Saygılı'nın açıklamalarının tamamı şu şekilde;

Türkiye ve güzel İzmir’imiz için oldukça yoğun bir haftayı geride bıraktık.

Milli iradenin tecelligâhı Türkiye Büyük Millet Meclisi’nde, Filistin’in haklı davasını ve çağımızın en büyük soykırımını dünyaya duyuran bir uluslararası adalet çağrısına destek olduk.

Bu destek çağrısını takip eden günlerde ise Gazi Meclisimizde, muhalif vekiller tarafından sergilenen “tahrikler ve politik provokasyonlara” tüm milletimiz şahit oldu. Devleti terörist olmakla suçlayan, milleti kriminal birer gerillaya döndürmek isteyen, iplerini elinde tutan sahiplerinin talimatlarıyla ucuz solculuk oynayan, akıl ve ahlak fukarası sözde siyasetçiler ile fonlandığı mahfillerin taşeronluğuyla karınlarını şişiren ekran yüzleri bir olup Türkiye’mize, insanımıza, değerlerimize ve Cumhurbaşkanımıza galiz ifadelerle hakarette bulundular.

Dikkat ettiniz mi!

Türkiye’nin son üç aydır yakaladığı ekonomik stabilizasyon, makroekonomi programının başarıyla ilerlemesi, uluslararası kredi derecelendirme kuruluşlarından gelen olumlu dönüşler, Türkiye’nin itibarlı ve etkin aktörlüğünü güçlendiren küresel meselelerdeki reaksiyonları gibi yüzümüzü güldüren gelişmelerin ardından, muhalefet cephesinden önce insanların kafalarını, ardından Meclisi, sonra da sokakları karıştıracak hamleler geldi.

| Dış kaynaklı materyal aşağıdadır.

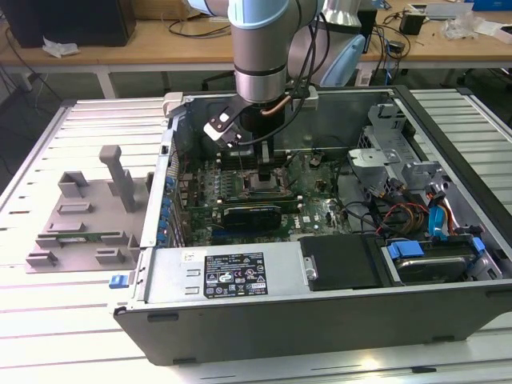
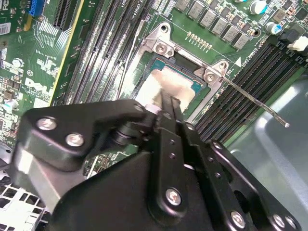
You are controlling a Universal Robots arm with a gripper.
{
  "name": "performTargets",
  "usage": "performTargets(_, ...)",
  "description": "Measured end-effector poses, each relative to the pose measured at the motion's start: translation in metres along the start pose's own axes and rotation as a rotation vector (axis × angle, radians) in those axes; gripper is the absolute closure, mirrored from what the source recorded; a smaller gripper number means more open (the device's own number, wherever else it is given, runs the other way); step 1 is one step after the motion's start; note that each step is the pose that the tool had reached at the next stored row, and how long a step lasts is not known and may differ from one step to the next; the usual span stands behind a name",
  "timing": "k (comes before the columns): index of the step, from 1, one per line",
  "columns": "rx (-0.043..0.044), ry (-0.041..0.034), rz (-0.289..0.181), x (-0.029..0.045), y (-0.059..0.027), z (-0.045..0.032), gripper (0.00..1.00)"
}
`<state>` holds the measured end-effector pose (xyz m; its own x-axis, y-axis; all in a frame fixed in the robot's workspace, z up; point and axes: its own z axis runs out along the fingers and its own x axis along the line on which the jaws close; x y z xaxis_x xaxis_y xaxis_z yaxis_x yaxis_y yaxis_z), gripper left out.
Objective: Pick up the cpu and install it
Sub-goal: 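Place the cpu into insertion slot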
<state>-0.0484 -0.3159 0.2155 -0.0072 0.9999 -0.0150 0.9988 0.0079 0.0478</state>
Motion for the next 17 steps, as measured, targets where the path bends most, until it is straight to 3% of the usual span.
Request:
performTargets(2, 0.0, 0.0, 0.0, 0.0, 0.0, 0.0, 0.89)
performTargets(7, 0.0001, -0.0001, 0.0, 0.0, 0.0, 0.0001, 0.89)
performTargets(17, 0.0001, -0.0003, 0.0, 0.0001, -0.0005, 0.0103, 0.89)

Ne hikmetse, Türkiye ne zaman yelkenleri rüzgarla doldurup tüm gücüyle aydınlık bir istikbale yol almaya hazırlansa, bu memleketinden başka her yeri, insanından başka herkesi seven sözde Türkiye muhalefeti hortluyor ve işi, nefret söylemleriyle sonuçlanan bir şiddet sarmalına döküyor. Türkiye’nin ilerlemesini, huzurunu, kardeşlik hukukunu adeta ateşe atıyorlar.

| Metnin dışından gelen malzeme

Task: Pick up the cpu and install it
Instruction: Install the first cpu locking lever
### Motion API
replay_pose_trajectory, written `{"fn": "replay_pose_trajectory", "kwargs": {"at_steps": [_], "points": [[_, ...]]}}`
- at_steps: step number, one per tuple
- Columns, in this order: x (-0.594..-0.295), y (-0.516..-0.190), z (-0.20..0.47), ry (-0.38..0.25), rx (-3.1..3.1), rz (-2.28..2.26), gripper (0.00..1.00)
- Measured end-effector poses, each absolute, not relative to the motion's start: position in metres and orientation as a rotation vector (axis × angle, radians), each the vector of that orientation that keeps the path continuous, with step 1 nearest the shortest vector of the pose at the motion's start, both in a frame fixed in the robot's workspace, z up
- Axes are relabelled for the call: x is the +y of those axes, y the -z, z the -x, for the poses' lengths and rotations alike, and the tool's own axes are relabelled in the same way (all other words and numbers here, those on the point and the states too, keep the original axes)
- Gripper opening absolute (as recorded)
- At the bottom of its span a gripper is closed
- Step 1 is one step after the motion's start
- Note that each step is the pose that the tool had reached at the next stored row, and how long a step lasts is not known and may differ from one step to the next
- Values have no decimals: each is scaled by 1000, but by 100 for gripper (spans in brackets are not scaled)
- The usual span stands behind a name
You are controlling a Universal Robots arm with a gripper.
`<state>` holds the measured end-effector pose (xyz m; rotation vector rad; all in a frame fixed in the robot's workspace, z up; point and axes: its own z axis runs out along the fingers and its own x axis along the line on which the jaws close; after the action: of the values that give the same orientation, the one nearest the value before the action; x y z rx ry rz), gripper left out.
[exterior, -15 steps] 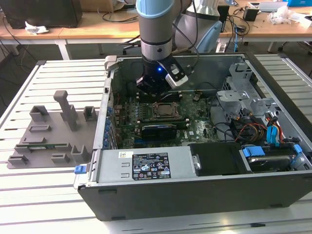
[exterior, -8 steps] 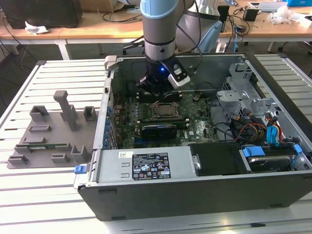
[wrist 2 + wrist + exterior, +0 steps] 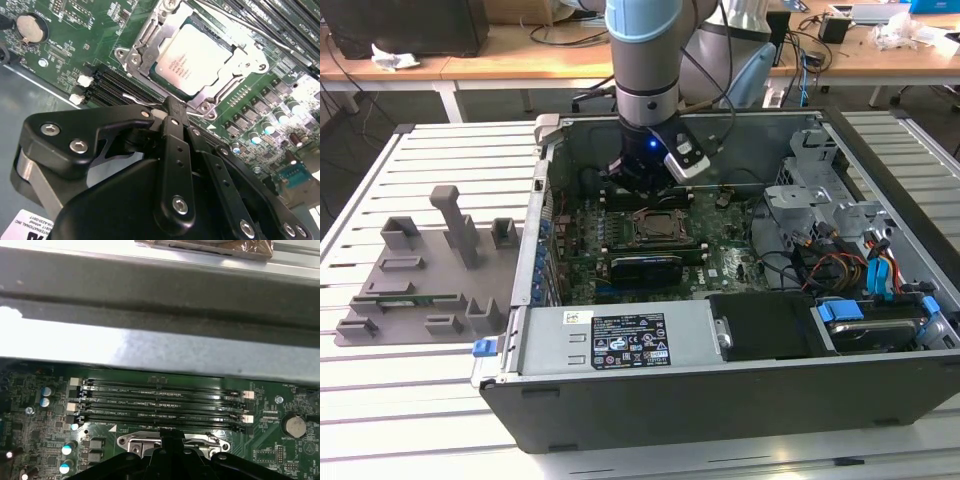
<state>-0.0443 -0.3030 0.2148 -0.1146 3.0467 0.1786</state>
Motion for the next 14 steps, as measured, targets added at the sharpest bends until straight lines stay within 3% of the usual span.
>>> {"fn": "replay_pose_trajectory", "kwargs": {"at_steps": [14], "points": [[-303, -207, 44, -173, 3008, 87, 11]]}}
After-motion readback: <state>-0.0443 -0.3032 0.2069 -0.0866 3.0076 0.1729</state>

İşte bu ateş ne yazık ki güzel İzmir’imizin ciğerleri olan orman varlığımız yanarken de kendini gösterdi. Bu sözde muhalefet, yine politik tartışmalar, manasız suçlamalar ve bir sonuca varmayacak polemiklerle İzmir’de verilen yangın söndürme mücadelesine ve İzmir’in zorluklar ve felaketler karşısında birlik olma ruhuna ihanet ettiler.

Ülkemiz, aynı anda çıkan irili ufaklı onlarca orman yangınıyla mücadele ederken İzmir’de devletimiz tüm ilgili ve yetkili birimleriyle fedakârca çalışırken müstemleke zihniyetli kifayetsizlerin tahriklerine kapılarımız kapalıdır.

Türkiye ve İzmir için gün, birlik olma günüdür. Birlik olacağız. Yaralarımızı saracağız. Ormanlarımızı yeniden yeşerteceğiz. Çevre terörizmi başta olmak üzere her türlü eşkıyalığı kutsayan, medya ve kürsü teröristlerini dikkate almayacağız. Yeniden boy atacak taze fidanlar gibi yüzümüzü güneşe, aydınlığa dönecek ve çok sevdiğimiz, âşık olduğumuz ülkemize ve insanımıza nefes olacağız. 

Yunus Emre’nin dediği gibi: “Biz sevdik âşık olduk / Sevildik maşuk olduk / Her dem yeniden doğarız / Bizden kim usanası.”